EXERCISE GOAL: Reproduce, exactly and in full, only the lines below from the one containing "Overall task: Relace" through the one containing "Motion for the".

WORKING DATA:
* * *

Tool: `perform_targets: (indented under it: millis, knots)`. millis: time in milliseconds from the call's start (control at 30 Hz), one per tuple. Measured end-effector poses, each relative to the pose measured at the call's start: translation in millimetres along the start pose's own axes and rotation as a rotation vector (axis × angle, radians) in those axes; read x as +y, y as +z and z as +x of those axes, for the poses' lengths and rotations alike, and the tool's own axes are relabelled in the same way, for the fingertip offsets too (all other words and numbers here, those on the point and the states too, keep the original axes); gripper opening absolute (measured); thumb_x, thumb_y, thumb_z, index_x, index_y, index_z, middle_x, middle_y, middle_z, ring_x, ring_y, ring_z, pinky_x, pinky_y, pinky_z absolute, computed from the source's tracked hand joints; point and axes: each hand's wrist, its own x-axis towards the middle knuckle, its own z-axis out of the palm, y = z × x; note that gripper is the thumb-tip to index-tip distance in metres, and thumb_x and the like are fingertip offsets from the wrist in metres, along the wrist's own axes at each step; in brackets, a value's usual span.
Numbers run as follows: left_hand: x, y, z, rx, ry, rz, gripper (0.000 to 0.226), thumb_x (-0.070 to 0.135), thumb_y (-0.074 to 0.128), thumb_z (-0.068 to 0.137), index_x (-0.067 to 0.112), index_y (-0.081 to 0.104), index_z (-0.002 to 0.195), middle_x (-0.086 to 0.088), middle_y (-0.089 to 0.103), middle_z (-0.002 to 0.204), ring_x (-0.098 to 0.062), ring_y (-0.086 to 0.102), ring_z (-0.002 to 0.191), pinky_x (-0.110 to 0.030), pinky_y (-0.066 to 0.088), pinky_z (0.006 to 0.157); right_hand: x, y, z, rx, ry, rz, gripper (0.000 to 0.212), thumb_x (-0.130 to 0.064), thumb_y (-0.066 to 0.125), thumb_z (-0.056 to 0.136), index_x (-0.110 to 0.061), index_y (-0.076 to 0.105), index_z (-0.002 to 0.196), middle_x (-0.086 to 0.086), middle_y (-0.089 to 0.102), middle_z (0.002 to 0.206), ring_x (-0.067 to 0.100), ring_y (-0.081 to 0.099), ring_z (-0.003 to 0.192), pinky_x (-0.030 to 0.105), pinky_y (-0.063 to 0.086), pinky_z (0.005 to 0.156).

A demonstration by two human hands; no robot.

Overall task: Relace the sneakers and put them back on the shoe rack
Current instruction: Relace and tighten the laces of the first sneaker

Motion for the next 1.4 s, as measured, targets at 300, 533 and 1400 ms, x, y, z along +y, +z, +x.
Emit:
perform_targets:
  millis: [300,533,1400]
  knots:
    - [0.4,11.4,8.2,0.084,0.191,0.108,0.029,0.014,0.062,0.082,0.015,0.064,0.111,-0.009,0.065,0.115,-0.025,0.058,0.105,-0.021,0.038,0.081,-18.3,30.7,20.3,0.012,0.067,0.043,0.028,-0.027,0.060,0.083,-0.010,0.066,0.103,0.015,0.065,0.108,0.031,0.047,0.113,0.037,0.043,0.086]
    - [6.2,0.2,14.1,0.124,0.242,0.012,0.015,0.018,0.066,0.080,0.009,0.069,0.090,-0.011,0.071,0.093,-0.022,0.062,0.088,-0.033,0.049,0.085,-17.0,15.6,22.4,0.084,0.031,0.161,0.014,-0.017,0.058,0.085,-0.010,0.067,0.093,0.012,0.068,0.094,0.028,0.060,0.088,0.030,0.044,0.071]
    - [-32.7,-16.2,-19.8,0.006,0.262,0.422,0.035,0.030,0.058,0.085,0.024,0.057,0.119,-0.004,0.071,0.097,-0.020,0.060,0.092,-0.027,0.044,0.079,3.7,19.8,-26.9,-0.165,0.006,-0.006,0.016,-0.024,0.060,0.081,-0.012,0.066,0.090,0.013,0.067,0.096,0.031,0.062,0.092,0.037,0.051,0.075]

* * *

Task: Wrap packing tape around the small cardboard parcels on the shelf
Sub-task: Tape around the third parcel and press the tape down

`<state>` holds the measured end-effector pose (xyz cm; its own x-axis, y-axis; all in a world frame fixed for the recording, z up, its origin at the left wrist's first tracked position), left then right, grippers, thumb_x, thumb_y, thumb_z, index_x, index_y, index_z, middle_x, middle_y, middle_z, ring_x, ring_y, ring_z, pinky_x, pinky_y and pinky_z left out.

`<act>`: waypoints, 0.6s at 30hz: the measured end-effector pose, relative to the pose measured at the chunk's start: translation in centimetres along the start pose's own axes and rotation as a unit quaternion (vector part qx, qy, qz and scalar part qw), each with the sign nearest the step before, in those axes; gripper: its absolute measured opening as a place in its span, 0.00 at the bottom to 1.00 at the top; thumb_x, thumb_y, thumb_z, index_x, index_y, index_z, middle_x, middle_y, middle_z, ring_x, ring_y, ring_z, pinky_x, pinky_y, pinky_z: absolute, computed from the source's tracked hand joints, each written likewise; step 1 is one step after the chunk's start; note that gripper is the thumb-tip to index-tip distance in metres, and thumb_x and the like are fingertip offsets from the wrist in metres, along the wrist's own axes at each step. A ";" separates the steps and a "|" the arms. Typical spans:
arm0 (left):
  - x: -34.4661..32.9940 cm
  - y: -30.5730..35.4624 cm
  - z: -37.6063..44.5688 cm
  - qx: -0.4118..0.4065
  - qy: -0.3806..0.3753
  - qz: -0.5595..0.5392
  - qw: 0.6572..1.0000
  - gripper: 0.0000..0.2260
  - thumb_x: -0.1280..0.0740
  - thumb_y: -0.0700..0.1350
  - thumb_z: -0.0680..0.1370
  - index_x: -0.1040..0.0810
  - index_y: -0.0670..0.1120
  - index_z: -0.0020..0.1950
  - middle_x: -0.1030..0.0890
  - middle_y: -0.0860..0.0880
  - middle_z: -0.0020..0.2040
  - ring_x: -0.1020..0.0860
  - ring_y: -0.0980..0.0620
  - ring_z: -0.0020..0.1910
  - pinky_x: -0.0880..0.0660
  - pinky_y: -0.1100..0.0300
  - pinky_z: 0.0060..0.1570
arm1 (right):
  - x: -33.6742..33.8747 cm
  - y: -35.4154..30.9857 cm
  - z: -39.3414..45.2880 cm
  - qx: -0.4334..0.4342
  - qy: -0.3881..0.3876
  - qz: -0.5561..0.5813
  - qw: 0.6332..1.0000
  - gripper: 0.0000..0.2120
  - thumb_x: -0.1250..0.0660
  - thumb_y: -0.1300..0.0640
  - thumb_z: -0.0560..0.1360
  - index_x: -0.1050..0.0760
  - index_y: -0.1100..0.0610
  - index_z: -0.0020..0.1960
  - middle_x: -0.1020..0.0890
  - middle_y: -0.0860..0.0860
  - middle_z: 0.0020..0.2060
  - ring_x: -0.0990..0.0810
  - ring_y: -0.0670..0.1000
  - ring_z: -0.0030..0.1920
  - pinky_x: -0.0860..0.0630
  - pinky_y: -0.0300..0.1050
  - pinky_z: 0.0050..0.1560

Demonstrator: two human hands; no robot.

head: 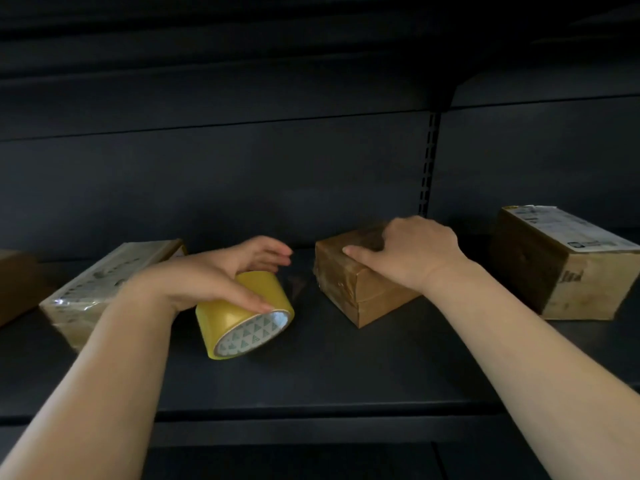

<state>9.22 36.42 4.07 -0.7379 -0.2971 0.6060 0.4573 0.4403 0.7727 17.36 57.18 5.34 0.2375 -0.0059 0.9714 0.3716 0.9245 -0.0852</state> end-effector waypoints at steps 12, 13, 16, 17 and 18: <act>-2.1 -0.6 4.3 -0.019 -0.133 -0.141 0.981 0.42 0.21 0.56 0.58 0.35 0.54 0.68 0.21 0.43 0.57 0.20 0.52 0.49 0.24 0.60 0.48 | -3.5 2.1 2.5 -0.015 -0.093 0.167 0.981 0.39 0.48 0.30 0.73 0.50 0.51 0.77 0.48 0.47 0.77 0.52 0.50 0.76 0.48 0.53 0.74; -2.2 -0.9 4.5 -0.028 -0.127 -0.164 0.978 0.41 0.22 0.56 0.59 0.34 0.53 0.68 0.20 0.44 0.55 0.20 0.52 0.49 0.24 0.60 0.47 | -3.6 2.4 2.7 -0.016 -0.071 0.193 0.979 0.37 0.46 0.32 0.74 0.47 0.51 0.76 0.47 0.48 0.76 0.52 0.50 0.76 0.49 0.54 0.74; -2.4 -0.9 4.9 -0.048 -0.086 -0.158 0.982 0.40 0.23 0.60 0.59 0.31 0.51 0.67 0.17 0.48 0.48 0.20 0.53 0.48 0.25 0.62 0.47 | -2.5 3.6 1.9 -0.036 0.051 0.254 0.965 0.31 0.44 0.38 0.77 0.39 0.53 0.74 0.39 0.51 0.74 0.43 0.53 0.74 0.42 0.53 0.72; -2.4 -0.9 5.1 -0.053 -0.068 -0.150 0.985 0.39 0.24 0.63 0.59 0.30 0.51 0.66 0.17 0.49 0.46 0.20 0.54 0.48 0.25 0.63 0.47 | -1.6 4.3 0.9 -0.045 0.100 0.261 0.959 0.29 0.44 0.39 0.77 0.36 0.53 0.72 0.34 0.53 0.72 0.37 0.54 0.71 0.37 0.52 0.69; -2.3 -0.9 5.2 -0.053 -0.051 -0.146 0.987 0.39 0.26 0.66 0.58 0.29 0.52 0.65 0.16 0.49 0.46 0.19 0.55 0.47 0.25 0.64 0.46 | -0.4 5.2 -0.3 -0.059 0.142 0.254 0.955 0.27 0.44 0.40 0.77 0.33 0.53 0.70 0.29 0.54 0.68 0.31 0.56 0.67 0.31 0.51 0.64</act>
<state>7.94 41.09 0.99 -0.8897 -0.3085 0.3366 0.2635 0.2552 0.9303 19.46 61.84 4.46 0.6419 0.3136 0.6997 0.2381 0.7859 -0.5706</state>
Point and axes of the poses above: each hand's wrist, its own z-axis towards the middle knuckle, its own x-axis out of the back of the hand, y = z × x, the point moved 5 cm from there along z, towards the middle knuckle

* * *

EXERCISE RESPONSE:
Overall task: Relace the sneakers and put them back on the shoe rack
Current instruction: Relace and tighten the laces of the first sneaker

Motion for the next 1.4 s, as measured, targets at 300, 533 and 1400 ms, x, y, z along +y, +z, +x.

The answer given above is the complete response.